» **What you should do**
Restate the following entries exactly, including every line.
──────────────────────────────
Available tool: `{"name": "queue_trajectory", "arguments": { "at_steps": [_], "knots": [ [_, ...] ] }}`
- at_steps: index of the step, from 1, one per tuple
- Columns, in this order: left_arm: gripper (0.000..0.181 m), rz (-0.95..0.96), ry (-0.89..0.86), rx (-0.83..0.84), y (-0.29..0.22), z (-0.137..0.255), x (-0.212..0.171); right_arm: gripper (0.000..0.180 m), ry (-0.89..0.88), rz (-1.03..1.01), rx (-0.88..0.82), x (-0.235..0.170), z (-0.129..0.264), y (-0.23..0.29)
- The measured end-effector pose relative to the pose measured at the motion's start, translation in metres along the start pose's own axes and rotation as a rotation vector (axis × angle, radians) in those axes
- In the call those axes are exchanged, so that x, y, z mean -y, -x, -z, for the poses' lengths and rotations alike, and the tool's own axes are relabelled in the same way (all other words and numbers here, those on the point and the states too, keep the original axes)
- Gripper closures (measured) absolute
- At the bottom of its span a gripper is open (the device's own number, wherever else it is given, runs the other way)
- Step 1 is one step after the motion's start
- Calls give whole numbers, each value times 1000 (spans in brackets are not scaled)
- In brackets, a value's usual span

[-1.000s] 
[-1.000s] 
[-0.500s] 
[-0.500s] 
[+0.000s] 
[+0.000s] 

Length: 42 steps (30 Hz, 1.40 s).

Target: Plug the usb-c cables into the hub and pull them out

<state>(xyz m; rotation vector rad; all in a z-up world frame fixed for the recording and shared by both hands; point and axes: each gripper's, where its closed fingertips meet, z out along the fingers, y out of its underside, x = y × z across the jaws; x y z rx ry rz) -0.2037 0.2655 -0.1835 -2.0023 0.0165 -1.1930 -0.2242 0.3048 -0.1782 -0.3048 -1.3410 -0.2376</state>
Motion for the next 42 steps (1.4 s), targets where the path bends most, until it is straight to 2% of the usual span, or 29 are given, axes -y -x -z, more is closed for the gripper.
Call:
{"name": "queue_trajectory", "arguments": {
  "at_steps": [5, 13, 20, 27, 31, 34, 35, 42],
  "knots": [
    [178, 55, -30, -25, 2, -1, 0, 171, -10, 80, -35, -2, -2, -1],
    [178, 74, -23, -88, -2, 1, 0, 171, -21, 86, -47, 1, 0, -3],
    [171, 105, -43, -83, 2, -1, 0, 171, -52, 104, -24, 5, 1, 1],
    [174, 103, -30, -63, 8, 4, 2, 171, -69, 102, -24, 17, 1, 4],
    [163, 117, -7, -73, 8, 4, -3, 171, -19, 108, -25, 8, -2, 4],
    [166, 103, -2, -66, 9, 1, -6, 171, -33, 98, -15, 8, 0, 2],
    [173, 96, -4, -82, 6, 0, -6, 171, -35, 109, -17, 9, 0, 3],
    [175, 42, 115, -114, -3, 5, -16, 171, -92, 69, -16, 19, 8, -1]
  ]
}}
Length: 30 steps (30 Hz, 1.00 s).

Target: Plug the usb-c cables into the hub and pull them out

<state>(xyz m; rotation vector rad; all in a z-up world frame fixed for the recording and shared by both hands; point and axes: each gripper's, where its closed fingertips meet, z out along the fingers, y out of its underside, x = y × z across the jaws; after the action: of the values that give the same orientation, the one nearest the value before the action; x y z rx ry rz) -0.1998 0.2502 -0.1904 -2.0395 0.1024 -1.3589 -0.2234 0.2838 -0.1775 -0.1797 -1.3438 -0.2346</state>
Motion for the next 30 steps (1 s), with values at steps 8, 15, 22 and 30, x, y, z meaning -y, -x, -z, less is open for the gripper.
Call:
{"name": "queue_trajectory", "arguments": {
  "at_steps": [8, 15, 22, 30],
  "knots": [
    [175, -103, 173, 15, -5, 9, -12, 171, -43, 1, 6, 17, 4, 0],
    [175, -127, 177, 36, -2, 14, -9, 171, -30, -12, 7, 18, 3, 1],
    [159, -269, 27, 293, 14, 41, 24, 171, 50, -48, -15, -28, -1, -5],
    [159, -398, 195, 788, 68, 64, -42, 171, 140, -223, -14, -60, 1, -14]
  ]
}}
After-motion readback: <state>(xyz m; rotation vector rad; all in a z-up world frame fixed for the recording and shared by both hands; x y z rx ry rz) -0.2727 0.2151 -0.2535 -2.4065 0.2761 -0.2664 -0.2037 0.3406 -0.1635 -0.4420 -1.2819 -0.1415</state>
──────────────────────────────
» **Response to this task**
Available tool: `{"name": "queue_trajectory", "arguments": { "at_steps": [_], "knots": [ [_, ...] ] }}`
- at_steps: index of the step, from 1, one per tuple
- Columns, in this order: left_arm: gripper (0.000..0.181 m), rz (-0.95..0.96), ry (-0.89..0.86), rx (-0.83..0.84), y (-0.29..0.22), z (-0.137..0.255), x (-0.212..0.171); right_arm: gripper (0.000..0.180 m), ry (-0.89..0.88), rz (-1.03..1.01), rx (-0.88..0.82), x (-0.235..0.170), z (-0.129..0.264), y (-0.23..0.29)
- The measured end-effector pose relative to the pose measured at the motion's start, translation in metres along the start pose's own axes and rotation as a rotation vector (axis × angle, radians) in those axes
- In the call those axes are exchanged, so that x, y, z mean -y, -x, -z, for the poses' lengths and rotations alike, and the tool's own axes are relabelled in the same way (all other words and numbers here, those on the point and the states too, keep the original axes)
- Gripper closures (measured) absolute
- At the bottom of its span a gripper is open (the device's own number, wherever else it is given, runs the other way)
- Step 1 is one step after the motion's start
- Calls give whole numbers, each value times 1000 (spans in brackets are not scaled)
- In brackets, a value's usual span

[-1.000s] 
[-1.000s] 
[-0.500s] 
[-0.500s] 
[+0.000s] 
[+0.000s] 

Length: 42 steps (30 Hz, 1.40 s).

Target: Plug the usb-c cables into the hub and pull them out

<state>(xyz m; rotation vector rad; all in a z-up world frame fixed for the recording and shared by both hands; point and axes: each gripper's, where its closed fingertips meet, z out along the fingers, y out of its underside, x = y × z across the jaws; x y z rx ry rz) -0.2037 0.2655 -0.1835 -2.0023 0.0165 -1.1930 -0.2242 0.3048 -0.1782 -0.3048 -1.3410 -0.2376</state>
Motion for the next 42 steps (1.4 s), targets where the path bends most, until it is straight to 2% of the usual span, or 29 are given, axes -y -x -z, more is closed for the gripper.
Call:
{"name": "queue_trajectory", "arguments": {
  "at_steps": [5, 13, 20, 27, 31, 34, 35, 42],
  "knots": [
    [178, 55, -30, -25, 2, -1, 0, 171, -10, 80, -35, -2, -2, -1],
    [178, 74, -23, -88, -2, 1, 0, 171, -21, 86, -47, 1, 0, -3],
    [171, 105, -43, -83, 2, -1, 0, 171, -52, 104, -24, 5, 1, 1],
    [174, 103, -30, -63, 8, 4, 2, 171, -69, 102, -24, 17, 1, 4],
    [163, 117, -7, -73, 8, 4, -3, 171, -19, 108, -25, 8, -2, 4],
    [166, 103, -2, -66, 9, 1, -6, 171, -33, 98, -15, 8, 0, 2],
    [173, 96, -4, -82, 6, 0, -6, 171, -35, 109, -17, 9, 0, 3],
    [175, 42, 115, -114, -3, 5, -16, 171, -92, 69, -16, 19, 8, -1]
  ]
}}
Length: 30 steps (30 Hz, 1.00 s).

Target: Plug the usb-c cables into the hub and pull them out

<state>(xyz m; rotation vector rad; all in a z-up world frame fixed for the recording and shared by both hands; point and axes: each gripper's, where its closed fingertips meet, z out along the fingers, y out of its underside, x = y × z across the jaws; after the action: of the values that give the same orientation, the one nearest the value before the action; x y z rx ry rz) -0.1998 0.2502 -0.1904 -2.0395 0.1024 -1.3589 -0.2234 0.2838 -0.1775 -0.1797 -1.3438 -0.2346</state>
Motion for the next 30 steps (1 s), with values at steps 8, 15, 22 and 30, x, y, z meaning -y, -x, -z, less is open for the gripper.
Call:
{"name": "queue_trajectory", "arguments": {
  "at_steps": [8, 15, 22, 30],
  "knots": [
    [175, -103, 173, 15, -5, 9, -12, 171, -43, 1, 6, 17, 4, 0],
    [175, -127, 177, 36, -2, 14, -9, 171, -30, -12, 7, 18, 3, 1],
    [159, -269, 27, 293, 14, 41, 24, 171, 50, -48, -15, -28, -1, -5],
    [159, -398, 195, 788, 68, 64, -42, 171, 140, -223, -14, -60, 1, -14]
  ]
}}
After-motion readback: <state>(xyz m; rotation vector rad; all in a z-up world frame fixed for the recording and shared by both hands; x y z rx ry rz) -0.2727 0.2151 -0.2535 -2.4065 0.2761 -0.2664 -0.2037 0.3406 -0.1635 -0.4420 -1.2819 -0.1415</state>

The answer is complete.